▶ [Exercise]: Search the material for lines containing the word "camera", and copy each one.

---------------

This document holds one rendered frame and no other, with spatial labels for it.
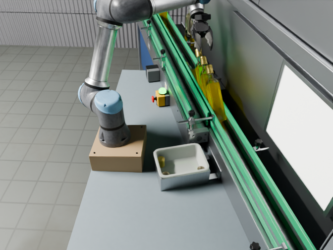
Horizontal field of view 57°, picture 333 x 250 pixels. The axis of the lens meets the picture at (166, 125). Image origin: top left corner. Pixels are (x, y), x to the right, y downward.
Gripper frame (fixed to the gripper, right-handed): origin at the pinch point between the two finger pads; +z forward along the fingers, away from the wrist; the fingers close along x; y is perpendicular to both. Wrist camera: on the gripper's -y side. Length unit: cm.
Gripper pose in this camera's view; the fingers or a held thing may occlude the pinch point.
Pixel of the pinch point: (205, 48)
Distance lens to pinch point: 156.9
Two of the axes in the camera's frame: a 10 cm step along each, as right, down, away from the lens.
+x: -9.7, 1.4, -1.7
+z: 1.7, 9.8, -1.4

---------------

▶ [Expected answer]:
Gripper frame (fixed to the gripper, right-handed): origin at the pinch point between the two finger pads; +z forward along the fingers, away from the wrist; the fingers close along x; y is perpendicular to both. Wrist camera: on the gripper's -y side. Length unit: cm.
Gripper pose in this camera's view; the fingers or a held thing may occlude the pinch point.
Two of the axes in the camera's frame: a 10 cm step along each, as right, down, away from the lens.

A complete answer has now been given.